I’ve given up on trying to change her mind that other people’s lives have value. It’s just not personal enough to warrant a room change request. How do I cope until the end of the year when I no longer have to live with this person?
Sincerely, Roommate to a Bigot
Dear Roommate to a Bigot,
You made a good decision to stop arguing with your roommate. It’s a hard lesson, but bigots won’t change their mind. In fact, I think the more you push someone to change their opinion the more they’ll want to stay the same. Just know that you should feel sorry for your roommate because they are missing out on a beautiful part of the world because of her fear of others. Until she is able to accept other people, her world will remain a very small, lonely place.
But this isn’t about your roommate accepting people. It’s about how you can live with someone so hateful. It’s a shame that bigotry isn’t a one-size-fits-all type of situation. But it’s not, and as much as I would love to, I can’t give you a clean cut answer. Instead, the only thing I can offer you is a “choose your own adventure” type of solution.
If you are any sort of minority, I don’t have to explain how bigotry affects a person. I lost my right to be angry because of my skin color. The ability to be physically close with any of my friends because of my sexuality. For awhile, I lost my confidence and the ability to stand up for myself in the way that I used to. Which is why if you are a minority in any way, I suggest you leave your dorm.
You said that your roommate’s comments aren’t bothering you personally, but you want to analyze your reasons for this. Are you really unbothered? And if so, why? I used to be afraid to tell my friends when they were acting homophobic, bigoted or racist. But then I realized that my comfortability in a situation was more important than their hateful speech. I think you should realize this too.
Minority status aside, I think that you have to do something about your roommate. If you can handle conflict, confront your roommate head on. Talk about what type of comments you would and wouldn’t allow in your room. Make a plan if you bring people who are within a minority to visit. Or even people who would speak up against your roommate if they heard an off-the-cuff comment.
You don’t want to walk on eggshells if someone who would be offended by your roommate stops for a visit. The fact of the matter is that your roommate doesn’t have to be an active bigot whenever she enters a room. Tell her that she needs to calm down when you are present because it makes you uncomfortable.
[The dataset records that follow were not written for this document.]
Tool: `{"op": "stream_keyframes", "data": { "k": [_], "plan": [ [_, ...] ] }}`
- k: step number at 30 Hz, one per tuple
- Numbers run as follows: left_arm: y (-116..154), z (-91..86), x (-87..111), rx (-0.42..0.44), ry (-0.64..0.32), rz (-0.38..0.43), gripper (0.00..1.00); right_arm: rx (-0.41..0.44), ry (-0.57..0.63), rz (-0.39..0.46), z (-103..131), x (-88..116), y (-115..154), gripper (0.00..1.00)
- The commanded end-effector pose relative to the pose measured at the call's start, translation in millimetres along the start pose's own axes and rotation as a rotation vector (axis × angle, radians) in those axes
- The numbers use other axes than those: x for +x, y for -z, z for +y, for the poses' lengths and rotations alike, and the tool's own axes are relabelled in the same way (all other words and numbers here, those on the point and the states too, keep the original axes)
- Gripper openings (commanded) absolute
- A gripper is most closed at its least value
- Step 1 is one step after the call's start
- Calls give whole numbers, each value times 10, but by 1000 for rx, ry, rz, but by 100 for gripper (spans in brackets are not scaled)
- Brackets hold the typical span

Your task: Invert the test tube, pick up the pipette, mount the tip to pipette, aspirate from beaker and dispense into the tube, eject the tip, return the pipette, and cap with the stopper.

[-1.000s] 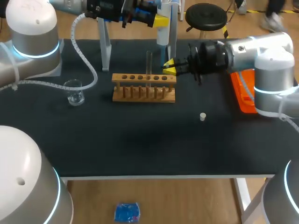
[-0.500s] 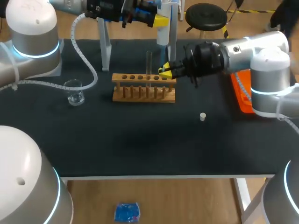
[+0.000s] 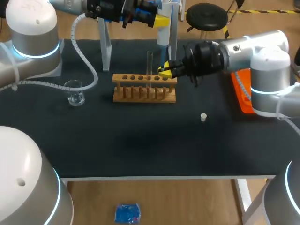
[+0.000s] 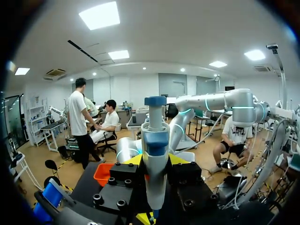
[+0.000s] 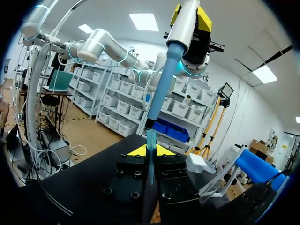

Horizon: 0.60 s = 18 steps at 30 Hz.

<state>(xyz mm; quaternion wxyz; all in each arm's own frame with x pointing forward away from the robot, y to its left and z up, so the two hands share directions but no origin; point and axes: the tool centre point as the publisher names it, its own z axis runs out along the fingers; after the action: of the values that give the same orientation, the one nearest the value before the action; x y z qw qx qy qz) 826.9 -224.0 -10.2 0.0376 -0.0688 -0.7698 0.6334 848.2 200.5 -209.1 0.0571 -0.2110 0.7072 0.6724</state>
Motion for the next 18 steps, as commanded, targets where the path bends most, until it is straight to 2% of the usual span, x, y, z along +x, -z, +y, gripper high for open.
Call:
{"op": "stream_keyframes", "data": {
  "k": [1,6,18],
  "plan": [
    [0,-3,0,0,0,0,0,5,-3,3,-22,-13,-13,0],
    [0,-3,0,0,0,0,0,8,-11,2,-50,-35,-23,0],
    [0,-3,0,0,0,0,0,-13,-1,0,51,-39,-29,0]
  ]
}}
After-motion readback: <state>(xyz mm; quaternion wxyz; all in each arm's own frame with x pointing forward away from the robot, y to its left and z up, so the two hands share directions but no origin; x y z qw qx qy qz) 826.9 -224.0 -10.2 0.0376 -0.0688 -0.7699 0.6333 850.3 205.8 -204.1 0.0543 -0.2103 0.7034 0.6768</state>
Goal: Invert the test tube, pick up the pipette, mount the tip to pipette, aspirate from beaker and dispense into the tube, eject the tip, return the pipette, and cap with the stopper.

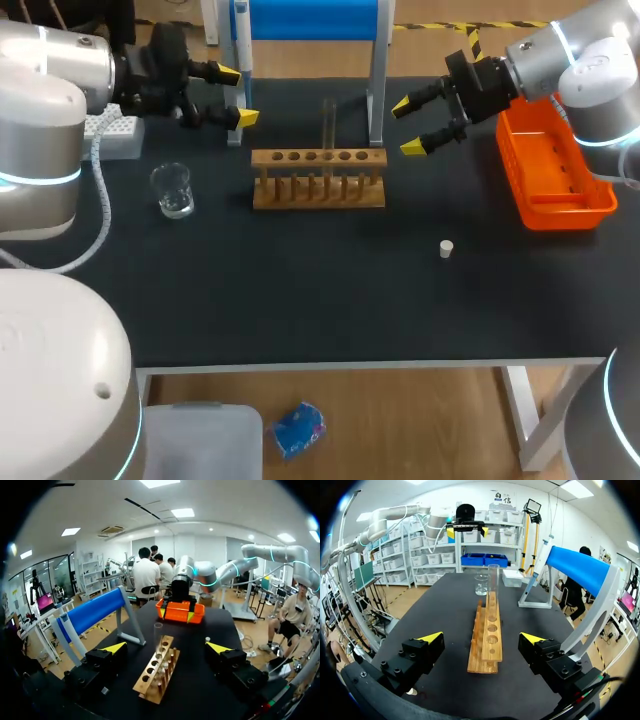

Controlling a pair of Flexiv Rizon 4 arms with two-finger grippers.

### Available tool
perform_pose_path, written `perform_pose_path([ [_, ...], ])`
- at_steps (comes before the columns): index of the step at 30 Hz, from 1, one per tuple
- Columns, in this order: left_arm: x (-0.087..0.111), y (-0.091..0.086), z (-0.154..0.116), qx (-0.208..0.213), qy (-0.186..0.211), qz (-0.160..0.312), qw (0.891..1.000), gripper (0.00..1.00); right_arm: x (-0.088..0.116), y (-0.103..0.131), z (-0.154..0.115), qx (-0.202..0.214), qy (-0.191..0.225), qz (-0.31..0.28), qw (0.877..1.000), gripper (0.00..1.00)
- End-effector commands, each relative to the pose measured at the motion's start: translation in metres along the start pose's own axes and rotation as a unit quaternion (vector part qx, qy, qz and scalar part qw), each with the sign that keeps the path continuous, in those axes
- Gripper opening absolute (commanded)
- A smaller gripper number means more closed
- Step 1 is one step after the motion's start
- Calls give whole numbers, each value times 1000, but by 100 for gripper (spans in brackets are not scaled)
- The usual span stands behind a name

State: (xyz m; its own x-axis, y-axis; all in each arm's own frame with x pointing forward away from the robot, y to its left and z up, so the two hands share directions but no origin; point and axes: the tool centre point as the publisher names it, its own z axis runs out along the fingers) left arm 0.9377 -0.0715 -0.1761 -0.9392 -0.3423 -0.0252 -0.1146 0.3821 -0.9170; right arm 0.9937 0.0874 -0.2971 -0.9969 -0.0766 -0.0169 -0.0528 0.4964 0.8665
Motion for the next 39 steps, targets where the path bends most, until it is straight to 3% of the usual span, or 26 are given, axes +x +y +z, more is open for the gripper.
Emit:
perform_pose_path([
  [1, -21, 16, -19, 5, -35, -26, 999, 100, -1, 0, 0, 0, 1, -1, 1000, 100],
  [3, -41, 36, -39, -14, -62, -52, 997, 100, -1, 0, 0, 0, 1, -1, 1000, 100],
  [9, -93, 88, -94, -18, -123, -92, 988, 100, -1, 0, 0, 0, 1, -1, 1000, 100],
  [19, -132, 145, -136, -38, -204, -156, 966, 100, -1, 0, 0, 0, 1, -1, 1000, 100],
  [39, -132, 145, -136, -38, -204, -156, 966, 100, -1, 0, 0, 0, 1, -1, 1000, 100],
])
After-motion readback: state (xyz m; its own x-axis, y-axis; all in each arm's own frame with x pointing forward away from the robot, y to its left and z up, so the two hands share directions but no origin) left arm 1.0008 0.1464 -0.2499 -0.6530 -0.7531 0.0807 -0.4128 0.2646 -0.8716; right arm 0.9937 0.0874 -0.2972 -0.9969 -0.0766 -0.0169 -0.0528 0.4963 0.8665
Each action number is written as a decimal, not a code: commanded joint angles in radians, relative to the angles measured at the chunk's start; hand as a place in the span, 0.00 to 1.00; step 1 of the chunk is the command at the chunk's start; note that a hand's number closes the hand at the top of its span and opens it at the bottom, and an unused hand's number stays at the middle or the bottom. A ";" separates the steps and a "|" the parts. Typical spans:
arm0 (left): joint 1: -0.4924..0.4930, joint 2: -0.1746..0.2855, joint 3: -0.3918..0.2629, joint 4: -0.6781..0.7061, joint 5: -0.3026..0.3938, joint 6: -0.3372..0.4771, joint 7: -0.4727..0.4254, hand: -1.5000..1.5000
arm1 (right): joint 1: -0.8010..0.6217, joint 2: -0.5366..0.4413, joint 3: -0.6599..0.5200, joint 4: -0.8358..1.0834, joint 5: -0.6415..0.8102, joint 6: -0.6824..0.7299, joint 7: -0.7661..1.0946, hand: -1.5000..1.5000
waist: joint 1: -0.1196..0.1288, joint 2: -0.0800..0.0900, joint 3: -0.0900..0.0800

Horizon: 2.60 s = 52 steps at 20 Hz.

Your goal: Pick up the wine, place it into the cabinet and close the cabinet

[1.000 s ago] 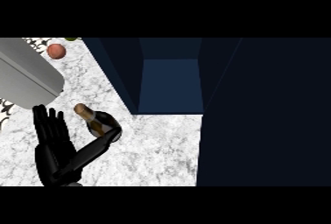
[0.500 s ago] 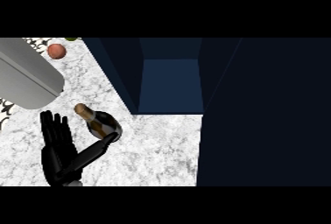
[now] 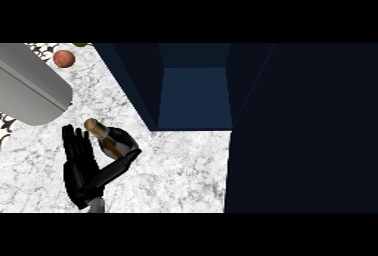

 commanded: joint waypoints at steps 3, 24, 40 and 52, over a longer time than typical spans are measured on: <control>0.009 -0.002 -0.015 0.095 0.043 -0.038 -0.114 0.00 | 0.058 0.011 -0.005 -0.165 -0.083 -0.005 0.063 0.00 | 0.003 0.000 0.000; -0.228 -0.002 0.130 0.525 0.164 -0.187 -0.284 0.00 | -0.004 0.009 -0.008 -0.144 -0.062 -0.005 0.087 0.00 | -0.002 0.002 0.000; -0.326 -0.001 0.054 0.637 0.157 -0.273 -0.344 1.00 | -0.002 0.042 0.028 -0.138 -0.047 -0.023 0.098 0.00 | 0.000 0.001 0.000; -0.131 0.259 -0.077 0.515 0.064 -0.639 -0.302 1.00 | -0.060 0.020 -0.026 -0.059 -0.053 -0.006 0.075 0.00 | 0.016 -0.003 0.001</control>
If this doesn’t work, talk to your resident adviser. Their whole job is to be nonjudgmental (but rest easy, they are more likely on your side) and having a neutral party would be helpful. When you meet with the RA, be clear that you are not comfortable with the way that your roommate is speaking.
When you all meet up, tell your roommate that you are uncomfortable and you refuse to listen to her hate speech any more. Don’t leave the conversation until you have a solution or a date for another mediation. Then keep up on your roommate and make sure she follows through.
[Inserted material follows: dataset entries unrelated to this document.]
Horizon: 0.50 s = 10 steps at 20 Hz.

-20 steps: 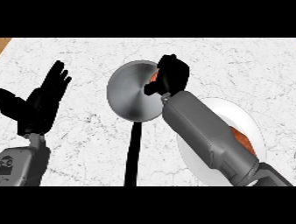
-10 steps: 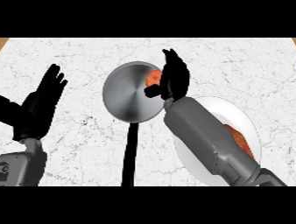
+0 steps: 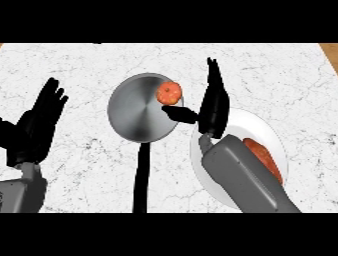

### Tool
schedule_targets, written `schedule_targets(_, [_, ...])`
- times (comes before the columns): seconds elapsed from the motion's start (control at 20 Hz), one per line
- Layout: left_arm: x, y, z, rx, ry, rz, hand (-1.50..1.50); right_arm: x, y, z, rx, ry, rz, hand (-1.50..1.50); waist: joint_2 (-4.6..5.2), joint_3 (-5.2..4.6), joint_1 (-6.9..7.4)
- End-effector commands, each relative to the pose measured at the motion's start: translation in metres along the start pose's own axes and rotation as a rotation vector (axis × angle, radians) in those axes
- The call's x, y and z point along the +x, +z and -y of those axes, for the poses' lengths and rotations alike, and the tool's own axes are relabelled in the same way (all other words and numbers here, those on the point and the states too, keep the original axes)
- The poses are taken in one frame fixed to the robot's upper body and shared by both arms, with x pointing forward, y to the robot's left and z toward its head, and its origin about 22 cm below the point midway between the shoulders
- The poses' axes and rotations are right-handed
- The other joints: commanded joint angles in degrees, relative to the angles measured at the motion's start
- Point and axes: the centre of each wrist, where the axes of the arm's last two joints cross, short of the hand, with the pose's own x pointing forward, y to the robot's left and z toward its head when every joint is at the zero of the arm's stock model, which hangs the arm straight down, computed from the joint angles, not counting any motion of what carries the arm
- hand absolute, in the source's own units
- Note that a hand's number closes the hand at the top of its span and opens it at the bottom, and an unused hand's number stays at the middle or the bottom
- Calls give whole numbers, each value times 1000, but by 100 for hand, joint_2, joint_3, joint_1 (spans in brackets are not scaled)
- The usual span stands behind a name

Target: Pick the squash from the plate and place it in the pan

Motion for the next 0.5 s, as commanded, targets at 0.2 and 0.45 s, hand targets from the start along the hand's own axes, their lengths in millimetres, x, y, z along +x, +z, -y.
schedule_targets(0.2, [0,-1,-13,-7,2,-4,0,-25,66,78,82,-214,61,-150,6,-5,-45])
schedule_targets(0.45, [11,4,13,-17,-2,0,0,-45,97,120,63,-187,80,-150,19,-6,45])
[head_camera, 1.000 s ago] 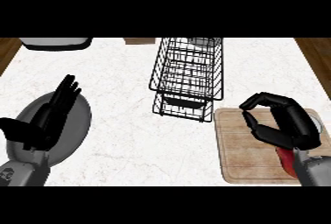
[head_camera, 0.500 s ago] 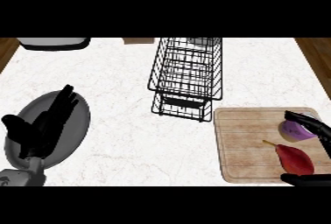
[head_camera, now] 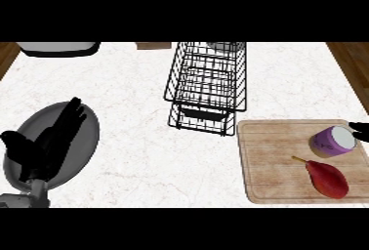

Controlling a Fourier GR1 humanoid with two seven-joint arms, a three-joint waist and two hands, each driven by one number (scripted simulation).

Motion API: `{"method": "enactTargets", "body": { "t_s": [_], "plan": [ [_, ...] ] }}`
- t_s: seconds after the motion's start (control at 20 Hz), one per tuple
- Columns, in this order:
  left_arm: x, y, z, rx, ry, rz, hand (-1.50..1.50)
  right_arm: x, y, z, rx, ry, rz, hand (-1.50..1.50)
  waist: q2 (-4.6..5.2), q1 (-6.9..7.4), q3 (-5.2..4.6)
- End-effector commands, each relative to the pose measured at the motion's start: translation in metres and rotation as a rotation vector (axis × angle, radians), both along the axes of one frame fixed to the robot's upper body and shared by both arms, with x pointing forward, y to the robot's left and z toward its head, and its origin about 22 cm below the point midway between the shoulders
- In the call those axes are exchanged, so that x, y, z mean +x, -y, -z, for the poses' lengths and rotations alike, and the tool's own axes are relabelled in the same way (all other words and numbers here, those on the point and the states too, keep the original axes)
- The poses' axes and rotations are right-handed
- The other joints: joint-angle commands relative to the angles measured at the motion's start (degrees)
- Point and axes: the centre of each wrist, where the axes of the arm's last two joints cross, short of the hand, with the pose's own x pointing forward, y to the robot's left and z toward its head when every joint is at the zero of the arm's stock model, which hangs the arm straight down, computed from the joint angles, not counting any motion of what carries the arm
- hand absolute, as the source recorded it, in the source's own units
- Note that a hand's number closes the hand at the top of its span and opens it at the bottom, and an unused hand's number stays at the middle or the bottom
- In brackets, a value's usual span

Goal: Pick the pear from the cutting board and place it in the tiered basket

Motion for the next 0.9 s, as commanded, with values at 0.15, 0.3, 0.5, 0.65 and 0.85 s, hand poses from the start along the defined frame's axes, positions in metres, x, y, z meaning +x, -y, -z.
{"method": "enactTargets", "body": {
  "t_s": [0.15, 0.3, 0.5, 0.65, 0.85],
  "plan": [
    [-0.003, -0.001, -0.005, -0.004, 0.008, 0.009, 0.0, -0.025, -0.031, -0.01, -0.316, -0.161, -0.077, -1.5, 0.12, -0.13, 0.12],
    [0.005, -0.003, -0.005, 0.014, 0.001, 0.007, 0.0, -0.036, -0.057, -0.013, -0.297, -0.131, -0.02, -1.5, 0.33, 0.38, 0.13],
    [0.0, 0.002, -0.017, 0.007, -0.005, 0.002, 0.0, -0.047, -0.058, -0.009, -0.284, -0.133, 0.041, -1.5, 0.29, 0.49, 0.16],
    [0.018, 0.007, 0.005, -0.004, -0.005, 0.01, 0.0, -0.036, -0.058, 0.03, -0.316, -0.136, 0.053, -1.5, 0.54, 0.82, 0.17],
    [0.008, 0.005, -0.011, -0.008, 0.001, 0.024, 0.0, -0.033, -0.052, 0.056, -0.367, -0.173, 0.119, -1.5, 0.46, 1.03, 0.19]
  ]
}}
If you don’t like conflict, keep your headphones in when you are inside your dorm. Slowly filter yourself out of conversations and make sure that you check out of the conversation whenever she gets a little too bigoted for comfort. Remember that your roommate is a person that you life with, not someone that you have to be friends with or even talk to.
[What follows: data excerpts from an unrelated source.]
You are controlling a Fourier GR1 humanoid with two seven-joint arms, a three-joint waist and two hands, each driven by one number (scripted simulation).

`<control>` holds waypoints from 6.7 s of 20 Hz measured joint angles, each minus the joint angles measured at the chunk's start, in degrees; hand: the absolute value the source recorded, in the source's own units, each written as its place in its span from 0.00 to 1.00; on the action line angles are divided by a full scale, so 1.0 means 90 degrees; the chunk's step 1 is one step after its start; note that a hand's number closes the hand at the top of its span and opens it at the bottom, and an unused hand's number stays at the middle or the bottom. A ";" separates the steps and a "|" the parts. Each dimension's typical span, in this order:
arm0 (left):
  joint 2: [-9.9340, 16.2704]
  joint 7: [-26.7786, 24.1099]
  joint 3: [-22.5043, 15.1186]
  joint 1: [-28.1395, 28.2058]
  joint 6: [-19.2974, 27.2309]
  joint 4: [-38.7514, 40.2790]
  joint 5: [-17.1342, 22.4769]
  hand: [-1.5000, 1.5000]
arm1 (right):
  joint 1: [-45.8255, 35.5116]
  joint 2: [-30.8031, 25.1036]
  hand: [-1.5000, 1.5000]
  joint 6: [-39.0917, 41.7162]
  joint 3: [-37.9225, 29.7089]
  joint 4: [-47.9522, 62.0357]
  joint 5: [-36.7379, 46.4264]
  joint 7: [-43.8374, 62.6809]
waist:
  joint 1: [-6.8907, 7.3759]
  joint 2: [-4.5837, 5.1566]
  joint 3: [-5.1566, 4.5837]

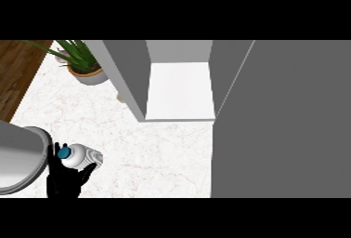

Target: Pick up the bottled water, place it into the cabinet and close the cabinet

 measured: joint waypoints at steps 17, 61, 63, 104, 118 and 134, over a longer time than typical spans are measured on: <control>-0.0040 -0.0771 0.0086 -0.0707 0.0023 0.0383 0.0064 1.00 | -0.0073 0.0011 0.00 0.0056 -0.0156 0.0039 -0.0061 0.0049 | 0.0031 -0.0008 0.0004; -0.0248 0.2818 -0.5987 -0.3436 0.5936 -0.4175 -0.1185 1.00 | -0.1107 -0.0078 0.00 -0.0109 -0.0316 0.0161 -0.0251 0.0598 | -0.0049 0.0006 0.0005; -0.0252 0.2829 -0.5968 -0.3600 0.6063 -0.3959 -0.1173 1.00 | -0.1149 -0.0067 0.00 -0.0110 -0.0383 0.0166 -0.0272 0.0638 | -0.0045 0.0005 0.0005; -0.0254 0.0827 -0.4502 -0.6807 0.5211 0.2954 -0.0626 0.00 | -0.1615 -0.0119 0.00 0.0252 -0.0789 0.0343 -0.0772 0.0949 | -0.0264 0.0093 0.0005; -0.0207 0.0393 -0.3839 -0.7317 0.4260 0.3185 -0.0343 0.00 | -0.1618 -0.0240 0.00 0.0369 -0.1038 0.0350 -0.0881 0.0906 | -0.0207 0.0059 0.0002; -0.0264 0.0968 -0.4837 -0.5582 0.3819 0.0345 0.0096 0.00 | -0.1658 -0.0139 0.00 0.0233 -0.0766 0.0306 -0.0981 0.1246 | 0.0116 -0.0061 0.0002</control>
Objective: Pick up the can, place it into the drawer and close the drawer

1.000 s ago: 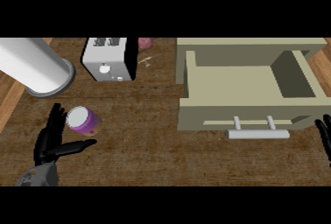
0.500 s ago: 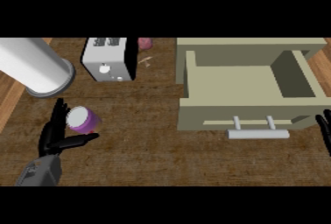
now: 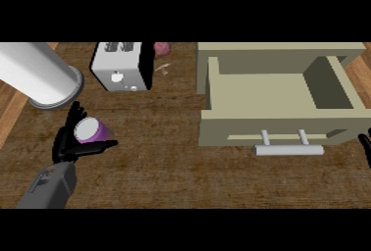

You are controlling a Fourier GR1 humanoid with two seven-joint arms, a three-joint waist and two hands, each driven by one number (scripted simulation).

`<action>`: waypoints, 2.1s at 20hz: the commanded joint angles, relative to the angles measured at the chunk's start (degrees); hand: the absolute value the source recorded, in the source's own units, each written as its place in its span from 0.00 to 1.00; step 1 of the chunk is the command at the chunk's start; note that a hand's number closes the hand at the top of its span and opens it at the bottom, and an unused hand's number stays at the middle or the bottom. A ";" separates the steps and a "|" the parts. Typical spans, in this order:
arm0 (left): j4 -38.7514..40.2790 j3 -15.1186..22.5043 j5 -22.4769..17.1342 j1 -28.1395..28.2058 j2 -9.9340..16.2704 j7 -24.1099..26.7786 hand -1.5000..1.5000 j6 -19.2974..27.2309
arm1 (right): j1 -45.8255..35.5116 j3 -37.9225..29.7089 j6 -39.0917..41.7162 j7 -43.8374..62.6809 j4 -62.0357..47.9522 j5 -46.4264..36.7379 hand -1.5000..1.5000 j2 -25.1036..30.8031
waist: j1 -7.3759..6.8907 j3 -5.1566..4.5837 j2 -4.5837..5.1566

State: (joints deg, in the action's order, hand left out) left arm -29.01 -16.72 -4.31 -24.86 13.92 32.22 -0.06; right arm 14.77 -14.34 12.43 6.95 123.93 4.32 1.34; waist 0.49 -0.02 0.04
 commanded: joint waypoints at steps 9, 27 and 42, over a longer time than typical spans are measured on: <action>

If you don’t want to confront your roommate, make them a small part of your life. When I had roommate problems, I changed the relationship I had with my dorm. It became less of a home and more of a place where I could recharge, eat for a second and go on my merry way. I know that it’s rough not being able to hang out in your room as much as you like. But it’s the easiest way to avoid your roommate’s nasty comments without conflict.
If these solutions don’t work, you need an escape plan. From now on, write everything that the roommate says to make you uncomfortable. Make sure that you write down the date, time and the situation that they were speaking in. The more details that you have on the page the better. When you have a significant amount of evidence, go to housing.
The fact of the matter is that Rowan doesn’t want anyone to live with a bigot. It’s bad press and it’s an unsafe environment for mental health. Tell housing that you are living in an environment that makes you uncomfortable and is affecting your mental health.
No, you don’t want a mediation. No, you don’t want to talk about it to your roommate. No, you don’t think you can live with it. You want out and are prepared to move your things as soon as possible. Don’t leave until they switch you out or housing is prepared to work with you. You deserve to live in a safe environment. Make sure that the powers that be give this to you. Good luck Roommate to a Bigot. I believe in you.